Show HN: Caribou CMS - 14 months of development, one 22-yr old developer - brockf
http://www.cariboucms.com

======
brockf
This is the latest, completely rebuilt version of my web publishing and
e-commerce platform, Caribou CMS. The name has been outgrown slightly but
there is enough of a brand created in subscription membership websites that
it's not worth changing at this point.

It's a content management system and e-commerce software built for developers
and designers to rapidly develop their client's website projects. However,
it's also able to be used out-of-the-box (as a SAAS app) by the average Joe
who's content with using one of the built-in themes or customizing them to
taste.

It's a PHP application built on CodeIgniter 2.0 (from EllisLabs) and shares
some similarities to their ExpressionEngine project. However, it far surpasses
it in many ways such as ease of templating, e-commerce functionality (shopping
cart and subscriptions), ease of use for the end user and administrators, etc.
Those are its main points of comparison with most products out there.
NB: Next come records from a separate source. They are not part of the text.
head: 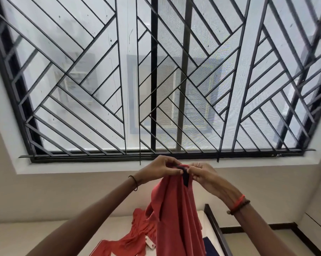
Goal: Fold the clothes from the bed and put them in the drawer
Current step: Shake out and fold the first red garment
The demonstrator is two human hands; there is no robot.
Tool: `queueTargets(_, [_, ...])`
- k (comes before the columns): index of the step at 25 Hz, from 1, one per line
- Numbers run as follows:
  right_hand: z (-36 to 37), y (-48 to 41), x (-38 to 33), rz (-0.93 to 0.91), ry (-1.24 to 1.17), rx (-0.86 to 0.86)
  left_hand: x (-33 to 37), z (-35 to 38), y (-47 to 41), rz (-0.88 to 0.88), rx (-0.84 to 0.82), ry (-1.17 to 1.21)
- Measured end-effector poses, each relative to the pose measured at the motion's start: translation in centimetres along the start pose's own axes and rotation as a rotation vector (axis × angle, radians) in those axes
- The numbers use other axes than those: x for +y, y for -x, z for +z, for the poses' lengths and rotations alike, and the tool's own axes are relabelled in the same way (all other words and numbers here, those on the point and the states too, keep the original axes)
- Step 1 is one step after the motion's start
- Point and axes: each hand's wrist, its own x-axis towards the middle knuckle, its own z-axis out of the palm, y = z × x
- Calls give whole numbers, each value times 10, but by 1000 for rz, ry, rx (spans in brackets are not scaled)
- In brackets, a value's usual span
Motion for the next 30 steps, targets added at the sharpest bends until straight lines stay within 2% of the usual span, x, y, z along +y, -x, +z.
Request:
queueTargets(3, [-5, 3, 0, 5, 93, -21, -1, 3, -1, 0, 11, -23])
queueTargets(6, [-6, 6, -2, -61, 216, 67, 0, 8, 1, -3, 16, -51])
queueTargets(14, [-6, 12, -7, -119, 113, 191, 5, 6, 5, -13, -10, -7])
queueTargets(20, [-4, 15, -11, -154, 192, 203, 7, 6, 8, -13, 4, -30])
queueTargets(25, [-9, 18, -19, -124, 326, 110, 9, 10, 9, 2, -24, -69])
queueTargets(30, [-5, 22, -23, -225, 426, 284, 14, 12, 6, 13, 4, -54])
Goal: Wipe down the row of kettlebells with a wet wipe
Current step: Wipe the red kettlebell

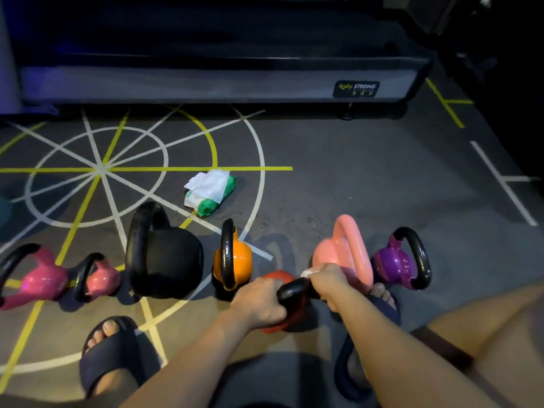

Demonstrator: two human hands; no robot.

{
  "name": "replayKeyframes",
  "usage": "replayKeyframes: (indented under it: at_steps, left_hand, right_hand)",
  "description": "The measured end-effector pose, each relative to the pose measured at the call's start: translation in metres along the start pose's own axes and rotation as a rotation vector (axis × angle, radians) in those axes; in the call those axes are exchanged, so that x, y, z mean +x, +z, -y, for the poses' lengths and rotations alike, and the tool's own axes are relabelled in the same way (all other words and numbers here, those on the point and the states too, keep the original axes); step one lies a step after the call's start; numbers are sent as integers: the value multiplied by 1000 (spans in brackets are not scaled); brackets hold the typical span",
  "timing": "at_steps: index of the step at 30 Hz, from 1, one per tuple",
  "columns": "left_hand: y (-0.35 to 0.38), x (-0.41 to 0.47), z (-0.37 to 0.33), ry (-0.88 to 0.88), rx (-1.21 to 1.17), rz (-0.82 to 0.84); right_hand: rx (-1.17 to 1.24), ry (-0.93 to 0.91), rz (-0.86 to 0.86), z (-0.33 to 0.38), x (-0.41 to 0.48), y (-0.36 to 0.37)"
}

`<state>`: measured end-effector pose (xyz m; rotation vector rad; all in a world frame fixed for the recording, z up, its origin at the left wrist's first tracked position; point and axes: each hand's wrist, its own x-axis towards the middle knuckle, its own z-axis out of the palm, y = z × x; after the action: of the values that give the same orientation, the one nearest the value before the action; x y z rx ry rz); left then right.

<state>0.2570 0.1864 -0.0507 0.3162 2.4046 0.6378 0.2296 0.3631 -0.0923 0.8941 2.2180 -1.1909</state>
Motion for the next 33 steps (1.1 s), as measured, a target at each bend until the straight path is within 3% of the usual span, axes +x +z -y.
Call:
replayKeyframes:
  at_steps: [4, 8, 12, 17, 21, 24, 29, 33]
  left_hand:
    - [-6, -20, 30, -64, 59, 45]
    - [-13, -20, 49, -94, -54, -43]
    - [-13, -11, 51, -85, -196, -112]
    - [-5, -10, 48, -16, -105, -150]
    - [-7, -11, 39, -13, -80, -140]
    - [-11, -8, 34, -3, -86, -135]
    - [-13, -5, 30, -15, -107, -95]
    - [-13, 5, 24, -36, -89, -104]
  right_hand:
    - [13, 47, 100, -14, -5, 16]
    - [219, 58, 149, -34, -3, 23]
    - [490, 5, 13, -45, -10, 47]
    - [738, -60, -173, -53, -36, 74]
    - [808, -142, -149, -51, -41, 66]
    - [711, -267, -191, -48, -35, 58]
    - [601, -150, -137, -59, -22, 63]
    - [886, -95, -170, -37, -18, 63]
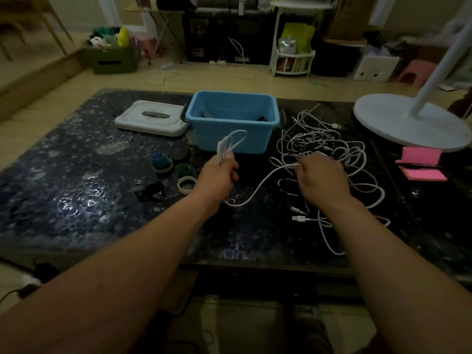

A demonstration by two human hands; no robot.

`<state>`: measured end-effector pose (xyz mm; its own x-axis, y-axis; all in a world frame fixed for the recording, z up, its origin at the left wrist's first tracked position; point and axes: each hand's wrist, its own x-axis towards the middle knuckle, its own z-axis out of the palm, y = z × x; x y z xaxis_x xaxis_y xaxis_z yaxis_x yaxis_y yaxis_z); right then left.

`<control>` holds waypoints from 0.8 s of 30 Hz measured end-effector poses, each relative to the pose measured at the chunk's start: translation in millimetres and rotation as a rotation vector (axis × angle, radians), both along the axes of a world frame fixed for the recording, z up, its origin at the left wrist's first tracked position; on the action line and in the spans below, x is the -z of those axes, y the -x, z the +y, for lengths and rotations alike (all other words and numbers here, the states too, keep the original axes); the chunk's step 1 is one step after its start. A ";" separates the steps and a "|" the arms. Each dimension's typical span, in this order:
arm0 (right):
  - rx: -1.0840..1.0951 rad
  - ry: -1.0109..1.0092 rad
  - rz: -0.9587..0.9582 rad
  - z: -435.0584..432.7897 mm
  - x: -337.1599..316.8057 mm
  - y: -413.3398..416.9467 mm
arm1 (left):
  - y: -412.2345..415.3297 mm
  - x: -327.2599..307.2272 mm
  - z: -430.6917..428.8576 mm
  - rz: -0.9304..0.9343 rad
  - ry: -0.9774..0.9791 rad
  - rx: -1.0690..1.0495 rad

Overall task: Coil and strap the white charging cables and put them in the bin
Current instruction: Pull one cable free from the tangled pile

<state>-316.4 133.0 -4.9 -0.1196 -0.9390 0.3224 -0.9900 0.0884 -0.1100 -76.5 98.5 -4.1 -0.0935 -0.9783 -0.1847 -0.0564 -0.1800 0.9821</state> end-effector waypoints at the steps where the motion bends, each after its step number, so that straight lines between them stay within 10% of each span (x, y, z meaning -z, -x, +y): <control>1: -0.007 0.012 0.006 -1.5 -0.8 -3.9 | 4.8 1.9 0.2 -0.030 0.013 0.038; 11: -0.033 -0.041 -0.196 -0.7 -11.5 -27.5 | 45.0 11.8 12.4 -0.153 0.199 0.228; 24: -0.167 -0.172 -1.129 34.4 -46.5 -6.1 | 73.0 8.2 28.2 -0.087 0.262 0.527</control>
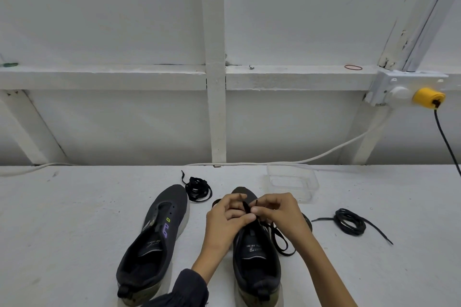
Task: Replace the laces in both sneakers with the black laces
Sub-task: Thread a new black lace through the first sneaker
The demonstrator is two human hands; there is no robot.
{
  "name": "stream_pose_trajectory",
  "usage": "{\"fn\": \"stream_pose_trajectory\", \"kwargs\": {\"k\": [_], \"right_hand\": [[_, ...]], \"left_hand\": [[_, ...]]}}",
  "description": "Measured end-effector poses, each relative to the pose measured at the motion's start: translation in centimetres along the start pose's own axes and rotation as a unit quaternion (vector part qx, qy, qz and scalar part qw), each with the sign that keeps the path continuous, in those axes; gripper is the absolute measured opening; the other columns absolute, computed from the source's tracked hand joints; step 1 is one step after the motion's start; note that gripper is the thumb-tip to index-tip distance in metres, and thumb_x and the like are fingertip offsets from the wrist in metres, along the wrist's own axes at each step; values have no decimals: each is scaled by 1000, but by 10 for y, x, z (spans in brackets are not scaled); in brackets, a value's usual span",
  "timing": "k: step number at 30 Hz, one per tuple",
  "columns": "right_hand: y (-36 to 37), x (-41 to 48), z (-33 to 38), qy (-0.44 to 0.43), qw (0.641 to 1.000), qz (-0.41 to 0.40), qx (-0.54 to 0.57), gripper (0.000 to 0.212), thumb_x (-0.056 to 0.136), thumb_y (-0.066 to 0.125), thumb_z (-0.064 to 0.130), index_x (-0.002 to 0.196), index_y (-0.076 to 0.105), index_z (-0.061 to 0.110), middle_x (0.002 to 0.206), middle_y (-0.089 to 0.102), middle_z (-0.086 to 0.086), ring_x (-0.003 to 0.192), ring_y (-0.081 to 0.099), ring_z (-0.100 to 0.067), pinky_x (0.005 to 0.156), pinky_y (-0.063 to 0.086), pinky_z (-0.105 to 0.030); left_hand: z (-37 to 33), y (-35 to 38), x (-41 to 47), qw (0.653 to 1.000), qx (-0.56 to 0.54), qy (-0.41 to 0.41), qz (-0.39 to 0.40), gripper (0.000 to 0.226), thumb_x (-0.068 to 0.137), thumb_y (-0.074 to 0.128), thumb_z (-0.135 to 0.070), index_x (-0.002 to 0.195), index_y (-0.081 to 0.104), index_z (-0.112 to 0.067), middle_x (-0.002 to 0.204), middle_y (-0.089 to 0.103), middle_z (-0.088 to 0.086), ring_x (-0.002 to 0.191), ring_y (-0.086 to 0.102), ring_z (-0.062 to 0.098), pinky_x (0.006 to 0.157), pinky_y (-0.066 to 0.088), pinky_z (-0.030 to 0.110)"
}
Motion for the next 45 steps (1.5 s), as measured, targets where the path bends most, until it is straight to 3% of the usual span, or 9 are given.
{"fn": "stream_pose_trajectory", "kwargs": {"k": [5, 9, 14, 17, 27, 37, 41, 43, 45], "right_hand": [[-2, -1, 3, 14, 999, 10, 35, 7, 78, 76, -1, 81, 77, 5, 61, 70, 0, 52, 57, -9, 55, 46, -17], [-1, 2, 7, 13, 1000, 6, 12, 9, 78, 76, -2, 77, 76, 7, 60, 68, -1, 50, 54, -8, 52, 44, -16], [-2, 6, 9, -13, 998, -7, -66, 19, 77, 77, 2, 70, 74, 20, 69, 71, -8, 55, 55, -7, 57, 46, -20], [0, 8, 13, -26, 997, -3, -77, 22, 76, 76, -1, 69, 73, 20, 66, 69, -2, 54, 56, -1, 57, 45, -17], [-6, 25, 67, -66, 995, -2, 76, 25, 80, 66, -12, 66, 68, 8, 56, 57, 0, 48, 47, -8, 50, 40, -19], [-32, 57, 158, -166, 953, -46, 248, 16, 88, 59, -8, 78, 64, 3, 61, 57, 0, 49, 49, -10, 51, 45, -18], [-21, 72, 134, -140, 964, -61, 216, 11, 89, 62, -4, 97, 67, 2, 81, 64, -9, 65, 64, -15, 61, 57, -23], [-21, 79, 107, -78, 990, -55, 105, 42, 88, 68, 4, 129, 57, 2, 109, 62, -14, 89, 68, -24, 67, 60, -29], [-25, 77, 81, -6, 996, -42, -73, 52, 88, 72, 18, 135, 53, 5, 118, 61, -13, 95, 67, -28, 64, 60, -33]], "left_hand": [[-4, 3, 4, 999, 36, 19, 8, 53, 68, 81, 7, 104, 62, -28, 81, 67, 3, 65, 68, 8, 70, 53, 17], [-2, 4, 5, 995, 68, 64, 28, 57, 69, 82, 1, 109, 61, -33, 85, 68, 0, 77, 71, 11, 76, 55, 20], [6, 6, 4, 997, 28, 70, 35, 49, 70, 84, -2, 110, 64, -23, 90, 74, 1, 89, 71, 11, 83, 53, 20], [9, 11, 4, 995, 50, 56, 58, 30, 73, 83, -8, 94, 68, -21, 87, 75, -5, 86, 71, 9, 80, 52, 19], [11, 10, 14, 990, 93, 34, 99, 15, 74, 83, -21, 86, 74, -18, 85, 75, -3, 85, 71, 11, 83, 55, 27], [13, 7, 13, 990, 83, 37, 107, 11, 77, 81, -15, 85, 75, -17, 85, 75, -5, 83, 70, 8, 78, 51, 17], [16, 9, 12, 992, 76, 38, 91, 5, 81, 78, -17, 85, 75, -18, 87, 76, -4, 85, 71, 8, 79, 51, 18], [17, 10, 12, 994, 66, 31, 78, 3, 82, 77, -18, 85, 75, -17, 86, 76, -3, 84, 71, 8, 79, 51, 18], [17, 10, 12, 995, 65, 30, 74, 3, 84, 76, -20, 83, 75, -17, 82, 75, -3, 80, 69, 6, 76, 50, 16]]}}
Point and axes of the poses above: each hand's wrist, its own x-axis towards the middle knuckle, its own y-axis out of the palm, z = x × y, the point moved 2 cm from there along x, towards the middle knuckle
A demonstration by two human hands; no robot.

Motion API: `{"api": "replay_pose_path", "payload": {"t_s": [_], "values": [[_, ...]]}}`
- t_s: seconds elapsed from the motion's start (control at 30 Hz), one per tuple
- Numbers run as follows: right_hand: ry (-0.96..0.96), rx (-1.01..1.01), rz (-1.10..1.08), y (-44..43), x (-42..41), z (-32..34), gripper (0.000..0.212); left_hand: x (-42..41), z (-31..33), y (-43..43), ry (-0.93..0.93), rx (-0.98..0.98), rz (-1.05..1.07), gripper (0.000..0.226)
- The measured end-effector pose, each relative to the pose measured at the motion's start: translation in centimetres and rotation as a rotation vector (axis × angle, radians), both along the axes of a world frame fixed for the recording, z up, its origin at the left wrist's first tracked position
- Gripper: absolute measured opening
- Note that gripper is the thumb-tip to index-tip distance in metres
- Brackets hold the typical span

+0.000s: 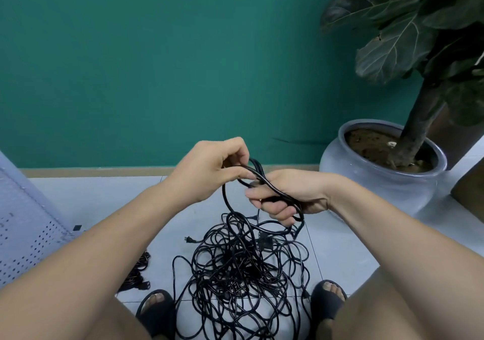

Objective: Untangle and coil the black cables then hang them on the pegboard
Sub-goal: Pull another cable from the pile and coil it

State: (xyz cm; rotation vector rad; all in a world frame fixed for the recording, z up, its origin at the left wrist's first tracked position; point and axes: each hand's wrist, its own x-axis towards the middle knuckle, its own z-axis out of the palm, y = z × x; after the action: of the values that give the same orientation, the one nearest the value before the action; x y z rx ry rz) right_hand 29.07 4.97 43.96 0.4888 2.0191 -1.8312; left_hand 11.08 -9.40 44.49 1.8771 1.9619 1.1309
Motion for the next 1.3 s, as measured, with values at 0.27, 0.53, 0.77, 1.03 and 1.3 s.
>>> {"api": "replay_pose_path", "payload": {"t_s": [0.27, 0.53, 0.77, 1.03, 1.3], "values": [[0.009, -0.148, 0.236, -2.3, -0.3, 0.4, 0.03, -2.0, -0.2, 0.5, 0.061, 0.048, 0.07, 0.007], [0.318, -0.233, -0.073, -3.1, -0.9, 0.3, 0.036, 0.6, -0.7, 0.0, -0.503, -0.162, 0.215, 0.025], [0.351, -0.045, -0.269, -2.8, -1.5, -0.3, 0.033, 2.7, -0.1, -1.0, -1.065, -0.166, -0.182, 0.048], [0.322, 0.109, -0.164, -4.1, -2.4, -1.3, 0.025, 4.7, -0.3, 0.5, -1.066, -0.206, 0.087, 0.034], [0.416, 0.26, -0.278, -1.8, -2.0, -1.0, 0.044, 2.8, 0.9, 0.7, -0.84, 0.007, 0.267, 0.045]]}}
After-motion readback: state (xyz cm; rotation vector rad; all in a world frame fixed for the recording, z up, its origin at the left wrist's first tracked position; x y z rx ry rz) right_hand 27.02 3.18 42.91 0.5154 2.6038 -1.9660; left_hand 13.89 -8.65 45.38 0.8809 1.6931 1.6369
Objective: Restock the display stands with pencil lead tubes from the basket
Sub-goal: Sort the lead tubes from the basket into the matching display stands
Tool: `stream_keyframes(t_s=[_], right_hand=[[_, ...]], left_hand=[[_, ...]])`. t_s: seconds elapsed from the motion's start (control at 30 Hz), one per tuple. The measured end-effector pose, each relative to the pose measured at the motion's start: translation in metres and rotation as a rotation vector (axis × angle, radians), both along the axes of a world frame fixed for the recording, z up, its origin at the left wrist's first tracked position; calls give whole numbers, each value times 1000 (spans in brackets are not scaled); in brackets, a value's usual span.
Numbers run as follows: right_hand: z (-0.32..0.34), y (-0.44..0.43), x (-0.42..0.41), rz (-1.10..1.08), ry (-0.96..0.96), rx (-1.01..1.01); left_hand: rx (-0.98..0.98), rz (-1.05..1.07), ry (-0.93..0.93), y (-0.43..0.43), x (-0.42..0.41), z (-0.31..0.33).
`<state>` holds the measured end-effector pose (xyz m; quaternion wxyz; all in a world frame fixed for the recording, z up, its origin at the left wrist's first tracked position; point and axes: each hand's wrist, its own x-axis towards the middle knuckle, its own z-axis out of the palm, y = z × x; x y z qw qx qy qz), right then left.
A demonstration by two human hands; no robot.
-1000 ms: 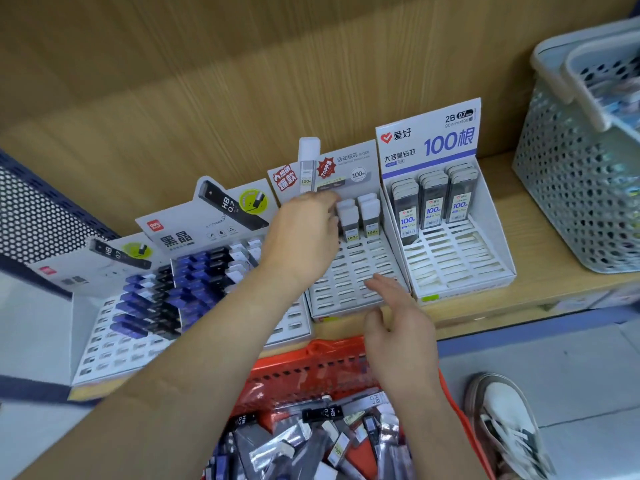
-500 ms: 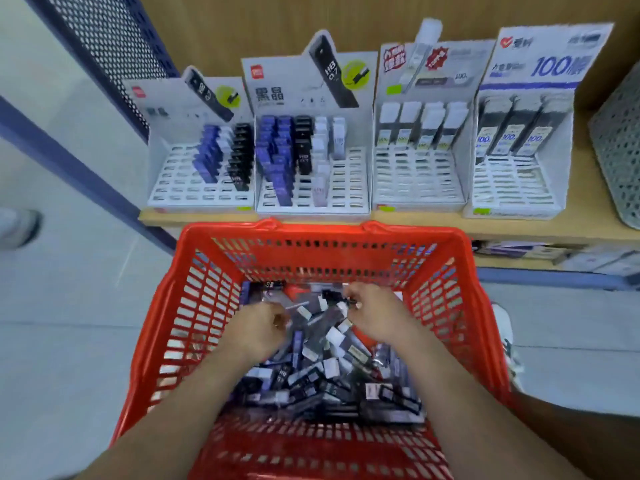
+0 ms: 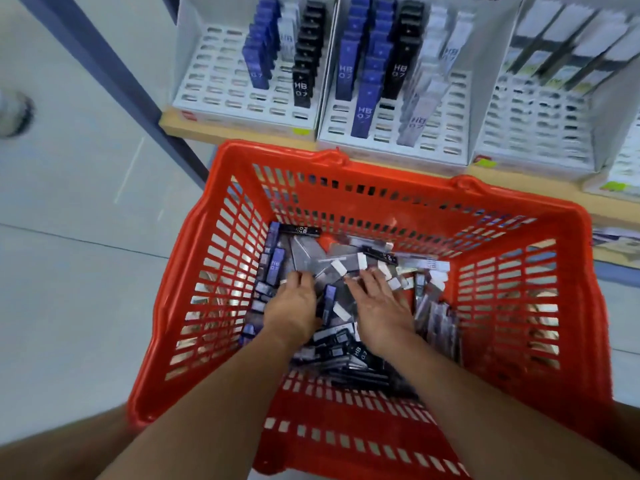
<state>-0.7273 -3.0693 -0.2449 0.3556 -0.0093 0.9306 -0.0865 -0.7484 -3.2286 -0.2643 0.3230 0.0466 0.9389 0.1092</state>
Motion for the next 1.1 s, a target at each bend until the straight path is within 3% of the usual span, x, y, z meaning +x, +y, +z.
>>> stream_keyframes(t_s=[0.13, 0.33, 0.47, 0.57, 0.77, 0.9, 1.1], right_hand=[[-9, 5, -3, -58, 58, 80], [-17, 13, 2, -172, -40, 47], [-10, 24, 3, -251, 34, -16], [5, 36, -3, -481, 103, -171], [48, 17, -12, -1330, -90, -939], [58, 5, -9, -1347, -148, -1013], [85, 7, 1, -1253, -156, -1083]], left_hand=[[-44, 58, 19, 3, 0, -7], [129, 141, 45, -5, -8, 2], [321, 361, 6, -2, -16, 22], [421, 479, -46, -1, -21, 41], [627, 701, -139, 10, -12, 71], [715, 718, -255, 25, 6, 93], [747, 583, -203, 37, 29, 122]])
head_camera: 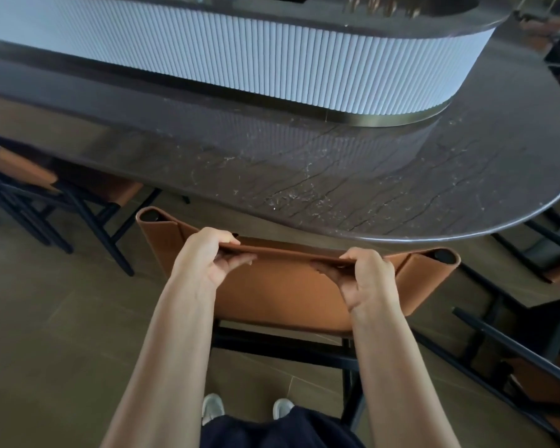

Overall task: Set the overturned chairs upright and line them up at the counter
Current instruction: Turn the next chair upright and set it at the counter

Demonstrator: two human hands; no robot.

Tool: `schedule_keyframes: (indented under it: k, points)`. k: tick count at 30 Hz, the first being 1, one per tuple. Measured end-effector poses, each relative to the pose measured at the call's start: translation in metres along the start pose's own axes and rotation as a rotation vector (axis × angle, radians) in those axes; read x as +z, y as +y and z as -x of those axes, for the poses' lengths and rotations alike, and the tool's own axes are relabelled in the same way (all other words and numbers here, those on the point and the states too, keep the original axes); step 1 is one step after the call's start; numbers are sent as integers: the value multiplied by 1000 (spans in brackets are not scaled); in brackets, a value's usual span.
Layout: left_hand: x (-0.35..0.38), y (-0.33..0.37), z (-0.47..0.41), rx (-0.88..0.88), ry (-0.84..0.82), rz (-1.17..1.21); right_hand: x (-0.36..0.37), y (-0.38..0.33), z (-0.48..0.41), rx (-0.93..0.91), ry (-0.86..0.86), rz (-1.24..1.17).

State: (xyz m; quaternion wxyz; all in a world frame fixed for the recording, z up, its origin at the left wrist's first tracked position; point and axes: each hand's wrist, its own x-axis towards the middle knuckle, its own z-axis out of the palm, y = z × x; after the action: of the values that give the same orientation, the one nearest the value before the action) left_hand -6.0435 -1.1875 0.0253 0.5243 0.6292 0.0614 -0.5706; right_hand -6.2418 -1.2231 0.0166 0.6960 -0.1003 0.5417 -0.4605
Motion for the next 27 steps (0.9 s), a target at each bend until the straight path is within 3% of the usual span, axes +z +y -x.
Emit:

I'm _really_ excited to finally get this launched after so long. Too many
clients have come and gone waiting for it. So, here it is, ready to go! More
updates to come shortly as we flesh out the issues always discovered in the
first push to mass market.

It's a free 30 day trial so I would love to see some HN signups and feedback!
I'll also respond to any questions to this post. Thanks!

------
bipartitegraph
Just checked your website(s) and I was really impressed with design. Do you do
the designs in-house or are hire someone else.. (possibly an offshore
designer)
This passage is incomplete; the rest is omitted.